§ **Try it**
Go through the entries below and tally each line holding the string "every". Return the number only.

##### Records for processing

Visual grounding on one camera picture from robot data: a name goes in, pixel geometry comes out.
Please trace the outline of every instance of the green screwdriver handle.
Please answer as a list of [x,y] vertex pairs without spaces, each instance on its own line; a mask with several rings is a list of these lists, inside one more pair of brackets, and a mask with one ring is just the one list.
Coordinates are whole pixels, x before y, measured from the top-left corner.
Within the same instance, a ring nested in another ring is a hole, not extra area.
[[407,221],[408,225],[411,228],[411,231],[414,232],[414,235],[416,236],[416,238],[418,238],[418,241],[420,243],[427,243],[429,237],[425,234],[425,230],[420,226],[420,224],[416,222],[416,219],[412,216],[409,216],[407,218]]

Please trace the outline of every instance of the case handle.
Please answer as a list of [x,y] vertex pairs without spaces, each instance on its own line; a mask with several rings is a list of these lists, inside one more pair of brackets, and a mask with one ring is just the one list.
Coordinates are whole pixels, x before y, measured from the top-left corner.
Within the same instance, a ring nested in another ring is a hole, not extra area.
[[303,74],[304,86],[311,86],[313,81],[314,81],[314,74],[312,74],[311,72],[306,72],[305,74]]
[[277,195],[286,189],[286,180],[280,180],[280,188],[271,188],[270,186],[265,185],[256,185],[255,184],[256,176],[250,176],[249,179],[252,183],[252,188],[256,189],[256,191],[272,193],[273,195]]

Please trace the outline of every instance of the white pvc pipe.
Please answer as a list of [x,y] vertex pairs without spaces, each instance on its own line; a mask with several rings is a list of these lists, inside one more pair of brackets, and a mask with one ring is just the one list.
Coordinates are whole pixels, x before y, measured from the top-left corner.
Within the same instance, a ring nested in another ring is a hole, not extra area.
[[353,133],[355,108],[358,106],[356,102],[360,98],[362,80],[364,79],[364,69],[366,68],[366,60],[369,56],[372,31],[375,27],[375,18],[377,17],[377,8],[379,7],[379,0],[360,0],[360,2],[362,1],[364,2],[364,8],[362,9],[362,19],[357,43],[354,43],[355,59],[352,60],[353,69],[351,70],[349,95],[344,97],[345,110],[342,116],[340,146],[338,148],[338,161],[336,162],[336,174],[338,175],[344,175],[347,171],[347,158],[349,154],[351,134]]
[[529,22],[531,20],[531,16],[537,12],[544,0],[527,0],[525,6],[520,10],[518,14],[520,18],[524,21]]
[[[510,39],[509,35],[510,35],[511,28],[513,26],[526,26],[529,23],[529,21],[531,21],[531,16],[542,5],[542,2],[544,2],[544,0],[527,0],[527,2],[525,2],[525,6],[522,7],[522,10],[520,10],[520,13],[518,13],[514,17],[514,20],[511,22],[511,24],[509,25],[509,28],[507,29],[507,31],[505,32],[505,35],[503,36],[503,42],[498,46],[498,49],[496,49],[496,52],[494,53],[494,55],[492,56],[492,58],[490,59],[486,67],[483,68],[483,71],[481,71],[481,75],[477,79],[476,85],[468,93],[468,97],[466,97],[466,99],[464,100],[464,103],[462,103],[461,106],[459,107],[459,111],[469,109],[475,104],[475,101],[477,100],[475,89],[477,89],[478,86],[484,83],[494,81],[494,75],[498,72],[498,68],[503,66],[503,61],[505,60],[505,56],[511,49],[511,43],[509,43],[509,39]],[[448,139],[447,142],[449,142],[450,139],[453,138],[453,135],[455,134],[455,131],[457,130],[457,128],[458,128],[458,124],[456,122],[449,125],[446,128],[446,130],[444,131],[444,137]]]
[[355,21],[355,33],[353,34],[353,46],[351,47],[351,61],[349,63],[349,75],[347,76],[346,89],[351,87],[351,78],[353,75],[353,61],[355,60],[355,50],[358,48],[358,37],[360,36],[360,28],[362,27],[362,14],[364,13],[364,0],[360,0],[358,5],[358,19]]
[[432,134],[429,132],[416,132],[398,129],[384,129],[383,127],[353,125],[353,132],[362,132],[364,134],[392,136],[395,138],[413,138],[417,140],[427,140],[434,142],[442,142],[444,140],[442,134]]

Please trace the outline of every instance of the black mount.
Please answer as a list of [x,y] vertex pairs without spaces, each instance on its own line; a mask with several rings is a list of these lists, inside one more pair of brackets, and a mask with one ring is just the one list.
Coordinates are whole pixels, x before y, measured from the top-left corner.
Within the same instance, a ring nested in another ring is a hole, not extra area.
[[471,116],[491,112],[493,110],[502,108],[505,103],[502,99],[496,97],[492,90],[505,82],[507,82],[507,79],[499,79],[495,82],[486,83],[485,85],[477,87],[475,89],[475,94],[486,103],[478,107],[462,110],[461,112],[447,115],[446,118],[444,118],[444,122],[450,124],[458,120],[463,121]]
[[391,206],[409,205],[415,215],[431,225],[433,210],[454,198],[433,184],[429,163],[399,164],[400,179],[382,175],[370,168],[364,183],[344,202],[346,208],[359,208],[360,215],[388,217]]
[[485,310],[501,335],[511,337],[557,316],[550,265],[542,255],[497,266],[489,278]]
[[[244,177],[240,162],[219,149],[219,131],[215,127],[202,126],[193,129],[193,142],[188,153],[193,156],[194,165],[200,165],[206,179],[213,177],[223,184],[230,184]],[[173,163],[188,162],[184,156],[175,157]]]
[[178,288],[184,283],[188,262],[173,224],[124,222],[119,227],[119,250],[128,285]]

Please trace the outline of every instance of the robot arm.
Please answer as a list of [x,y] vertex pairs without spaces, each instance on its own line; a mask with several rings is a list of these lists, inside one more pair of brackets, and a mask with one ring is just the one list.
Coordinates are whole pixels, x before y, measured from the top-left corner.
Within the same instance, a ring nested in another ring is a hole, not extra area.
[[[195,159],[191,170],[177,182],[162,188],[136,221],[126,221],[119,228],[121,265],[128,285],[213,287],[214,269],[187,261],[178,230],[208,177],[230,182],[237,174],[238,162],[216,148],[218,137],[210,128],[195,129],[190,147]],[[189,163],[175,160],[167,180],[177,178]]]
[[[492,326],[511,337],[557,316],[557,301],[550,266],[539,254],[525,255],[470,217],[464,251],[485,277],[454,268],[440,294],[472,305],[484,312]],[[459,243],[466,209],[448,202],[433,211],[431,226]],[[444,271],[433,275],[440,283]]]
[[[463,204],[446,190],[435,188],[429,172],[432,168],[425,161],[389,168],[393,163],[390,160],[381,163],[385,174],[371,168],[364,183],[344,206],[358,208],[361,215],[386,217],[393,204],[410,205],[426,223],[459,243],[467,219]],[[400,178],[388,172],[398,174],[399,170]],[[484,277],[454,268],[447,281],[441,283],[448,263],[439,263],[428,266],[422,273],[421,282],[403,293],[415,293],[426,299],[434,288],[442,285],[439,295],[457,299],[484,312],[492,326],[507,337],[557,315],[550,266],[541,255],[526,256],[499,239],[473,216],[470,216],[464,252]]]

##########

§ **Reply to the task**
5